**Assignment:**
Return the records that follow unaltered. Omit every picture.

···

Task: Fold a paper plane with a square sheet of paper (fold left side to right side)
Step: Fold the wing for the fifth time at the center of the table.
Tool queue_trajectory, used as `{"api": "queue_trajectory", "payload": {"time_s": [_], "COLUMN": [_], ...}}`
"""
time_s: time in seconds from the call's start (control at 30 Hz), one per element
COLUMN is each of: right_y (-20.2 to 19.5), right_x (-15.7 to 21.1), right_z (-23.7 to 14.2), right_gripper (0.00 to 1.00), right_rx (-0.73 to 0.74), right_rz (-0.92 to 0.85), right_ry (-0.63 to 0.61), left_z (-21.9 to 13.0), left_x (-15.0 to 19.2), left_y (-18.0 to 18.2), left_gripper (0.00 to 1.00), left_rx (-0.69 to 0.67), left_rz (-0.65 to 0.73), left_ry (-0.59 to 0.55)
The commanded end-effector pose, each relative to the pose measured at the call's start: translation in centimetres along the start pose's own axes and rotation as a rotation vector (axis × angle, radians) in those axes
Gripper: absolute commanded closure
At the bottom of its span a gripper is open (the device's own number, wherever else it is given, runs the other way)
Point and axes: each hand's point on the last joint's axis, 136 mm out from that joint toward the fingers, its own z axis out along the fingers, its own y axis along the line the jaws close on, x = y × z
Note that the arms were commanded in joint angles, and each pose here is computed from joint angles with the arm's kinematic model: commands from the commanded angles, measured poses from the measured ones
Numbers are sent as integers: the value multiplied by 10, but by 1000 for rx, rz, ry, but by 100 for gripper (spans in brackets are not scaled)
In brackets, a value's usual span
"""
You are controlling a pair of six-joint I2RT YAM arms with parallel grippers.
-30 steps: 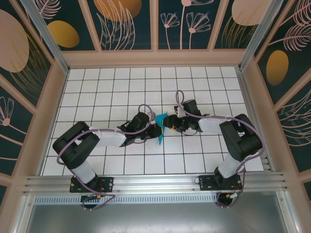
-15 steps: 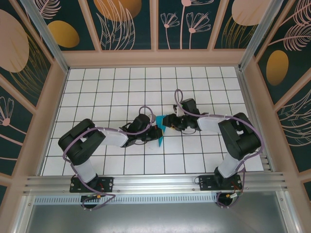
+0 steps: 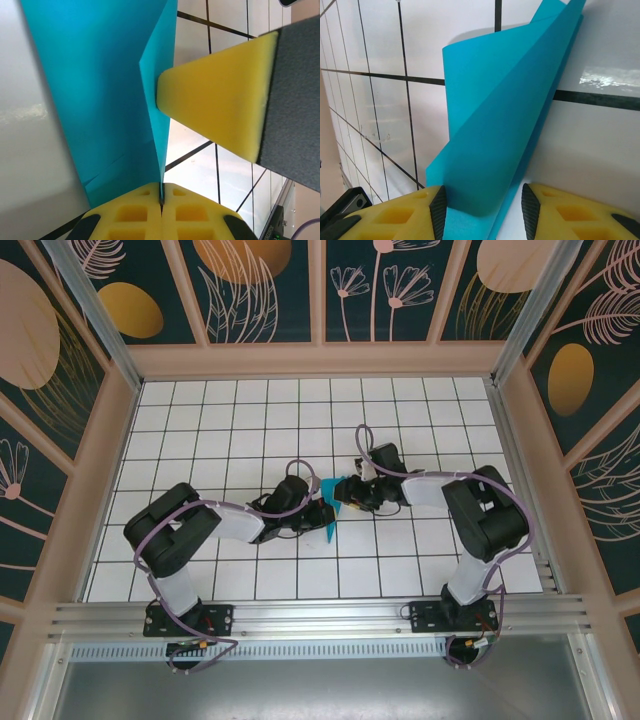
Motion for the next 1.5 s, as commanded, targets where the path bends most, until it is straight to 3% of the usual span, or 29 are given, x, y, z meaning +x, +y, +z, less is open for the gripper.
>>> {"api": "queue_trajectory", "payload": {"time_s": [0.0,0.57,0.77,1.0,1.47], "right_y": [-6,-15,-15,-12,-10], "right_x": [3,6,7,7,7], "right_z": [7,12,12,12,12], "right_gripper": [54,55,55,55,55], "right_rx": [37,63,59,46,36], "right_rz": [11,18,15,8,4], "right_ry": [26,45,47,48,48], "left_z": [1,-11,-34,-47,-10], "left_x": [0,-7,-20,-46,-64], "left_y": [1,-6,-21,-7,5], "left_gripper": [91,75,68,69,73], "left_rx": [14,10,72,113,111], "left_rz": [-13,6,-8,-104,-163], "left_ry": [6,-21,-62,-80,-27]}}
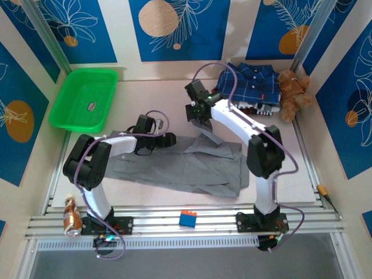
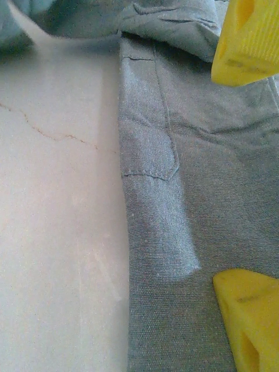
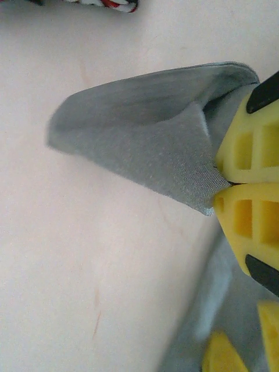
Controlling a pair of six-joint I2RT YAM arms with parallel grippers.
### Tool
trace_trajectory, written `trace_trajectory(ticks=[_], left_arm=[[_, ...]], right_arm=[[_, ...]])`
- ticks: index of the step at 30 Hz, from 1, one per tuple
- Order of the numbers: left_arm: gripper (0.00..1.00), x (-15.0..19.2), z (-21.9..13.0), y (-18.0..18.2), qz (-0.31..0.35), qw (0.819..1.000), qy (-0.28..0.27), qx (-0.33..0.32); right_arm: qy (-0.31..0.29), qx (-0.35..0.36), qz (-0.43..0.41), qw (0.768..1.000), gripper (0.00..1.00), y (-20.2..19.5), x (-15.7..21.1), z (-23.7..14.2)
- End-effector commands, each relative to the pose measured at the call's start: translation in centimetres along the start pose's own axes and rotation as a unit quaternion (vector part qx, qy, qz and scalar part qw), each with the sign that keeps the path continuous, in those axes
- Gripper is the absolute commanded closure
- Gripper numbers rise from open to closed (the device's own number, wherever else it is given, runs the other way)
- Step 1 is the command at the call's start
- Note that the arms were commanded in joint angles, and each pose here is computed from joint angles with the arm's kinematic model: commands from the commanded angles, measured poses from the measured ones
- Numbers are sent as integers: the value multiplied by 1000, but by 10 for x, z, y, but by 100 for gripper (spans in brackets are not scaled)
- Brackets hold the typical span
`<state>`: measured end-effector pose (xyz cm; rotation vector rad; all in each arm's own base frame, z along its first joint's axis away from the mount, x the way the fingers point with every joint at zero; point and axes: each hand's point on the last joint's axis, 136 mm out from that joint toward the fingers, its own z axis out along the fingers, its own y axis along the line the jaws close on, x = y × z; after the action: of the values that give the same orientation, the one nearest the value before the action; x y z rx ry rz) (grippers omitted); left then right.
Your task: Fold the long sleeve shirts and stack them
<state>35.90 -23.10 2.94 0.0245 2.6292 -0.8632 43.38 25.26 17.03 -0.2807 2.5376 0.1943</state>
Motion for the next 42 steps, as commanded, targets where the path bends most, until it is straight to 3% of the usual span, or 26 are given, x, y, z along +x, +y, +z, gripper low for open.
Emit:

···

**Response:**
Task: Fold a paper plane with a square sheet of paper (fold left side to right side)
Step: Fold the wing for the fifth time at the center of the table.
Tool queue_trajectory, used as `{"api": "queue_trajectory", "payload": {"time_s": [_], "COLUMN": [_], ...}}`
"""
time_s: time in seconds from the call's start (control at 30 Hz), one per element
COLUMN is each of: right_y (-20.2 to 19.5), right_x (-15.7 to 21.1), right_z (-23.7 to 14.2), right_gripper (0.00 to 1.00), right_rx (-0.73 to 0.74), right_rz (-0.92 to 0.85), right_ry (-0.63 to 0.61), left_z (-21.9 to 13.0), left_x (-15.0 to 19.2), left_y (-18.0 to 18.2), left_gripper (0.00 to 1.00), left_rx (-0.69 to 0.67), left_rz (-0.65 to 0.73), left_ry (-0.59 to 0.55)
The commanded end-effector pose, each relative to the pose measured at the call's start: translation in centimetres along the start pose's own axes and rotation as a rotation vector (axis × angle, radians) in those axes
Gripper: absolute commanded closure
At the bottom of its span a gripper is open (the device's own number, wherever else it is given, runs the other way)
Point and axes: each hand's point on the last joint's axis, 136 mm out from that joint toward the fingers, its own z axis out along the fingers, its own y axis along the line the jaws close on, x = y × z
Note that the arms were commanded in joint angles, and each pose here is computed from joint angles with the arm's kinematic model: commands from the commanded angles, measured poses from the measured ones
Numbers are sent as integers: the value multiplied by 10, but by 1000 for rx, rz, ry, but by 100 for gripper (spans in brackets are not scaled)
In brackets, a value's usual span
"""
You are controlling a pair of six-joint I2RT YAM arms with parallel grippers.
-30 steps: 
-15 steps: 
+0 steps: 
Motion for the next 1.5 s, as commanded, targets where the path bends most, until it is straight to 3% of the usual span, or 29 are given, x, y, z meaning +x, +y, +z, less is open for the gripper.
>>> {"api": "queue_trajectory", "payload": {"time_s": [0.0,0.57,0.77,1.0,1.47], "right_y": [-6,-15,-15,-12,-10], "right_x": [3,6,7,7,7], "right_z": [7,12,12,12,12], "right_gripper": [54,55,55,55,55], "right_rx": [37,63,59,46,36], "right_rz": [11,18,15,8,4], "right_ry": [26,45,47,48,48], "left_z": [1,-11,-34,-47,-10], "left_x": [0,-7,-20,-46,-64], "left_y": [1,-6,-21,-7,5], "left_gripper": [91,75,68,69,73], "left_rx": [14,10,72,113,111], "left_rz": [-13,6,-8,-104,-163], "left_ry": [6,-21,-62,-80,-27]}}
Controlling a pair of six-joint I2RT YAM arms with parallel grippers.
### Tool
trace_trajectory, written `trace_trajectory(ticks=[_], left_arm=[[_, ...]], right_arm=[[_, ...]])`
- ticks: index of the step at 30 Hz, from 1, one per tuple
- Order of the numbers: left_arm: gripper (0.00..1.00), x (-15.0..19.2), z (-21.9..13.0), y (-18.0..18.2), qz (-0.31..0.35), qw (0.819..1.000), qy (-0.28..0.27), qx (-0.33..0.32); right_arm: qy (-0.31..0.29), qx (-0.35..0.36), qz (-0.43..0.41), qw (0.768..1.000), gripper (0.00..1.00), y (-20.2..19.5), x (-15.7..21.1), z (-23.7..14.2)
- End-effector commands, each relative to the pose measured at the call's start: translation in centimetres along the start pose's own axes and rotation as a unit quaternion (vector part qx, qy, qz and scalar part qw), each with the sign that keeps the path continuous, in those axes
- Gripper is the absolute commanded closure
- Gripper numbers rise from open to closed (the device's own number, wherever else it is given, runs the other way)
- Step 1 is the command at the call's start
- Note that the arms were commanded in joint angles, and each pose here is computed from joint angles with the arm's kinematic model: commands from the commanded angles, measured poses from the measured ones
- Numbers are sent as integers: the value multiplied by 1000, but by 10 for x, z, y, but by 100 for gripper (spans in brackets are not scaled)
- Brackets hold the typical span
`<state>`: measured end-effector pose (xyz cm; rotation vector rad; all in each arm's own base frame, z along its first joint's axis away from the mount, x the way the fingers point with every joint at zero; point and axes: each hand's point on the last joint's axis, 136 mm out from that joint toward the fingers, its own z axis out along the fingers, its own y axis along the line the jaws close on, x = y × z; after the action: of the values that give the same orientation, the one nearest the value before the action; x y z rx ry rz) (grippers omitted); left then right.
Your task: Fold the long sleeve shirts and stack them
<state>35.90 -23.10 2.94 0.0245 2.6292 -0.8632 43.38 25.26 17.03 -0.2807 2.5376 0.1943</state>
Motion for the next 42 steps, as commanded, targets where the path bends most, until it is straight to 3% of the usual span, or 26 are given, x, y, z along +x, +y, +z, gripper low for open.
Emit:

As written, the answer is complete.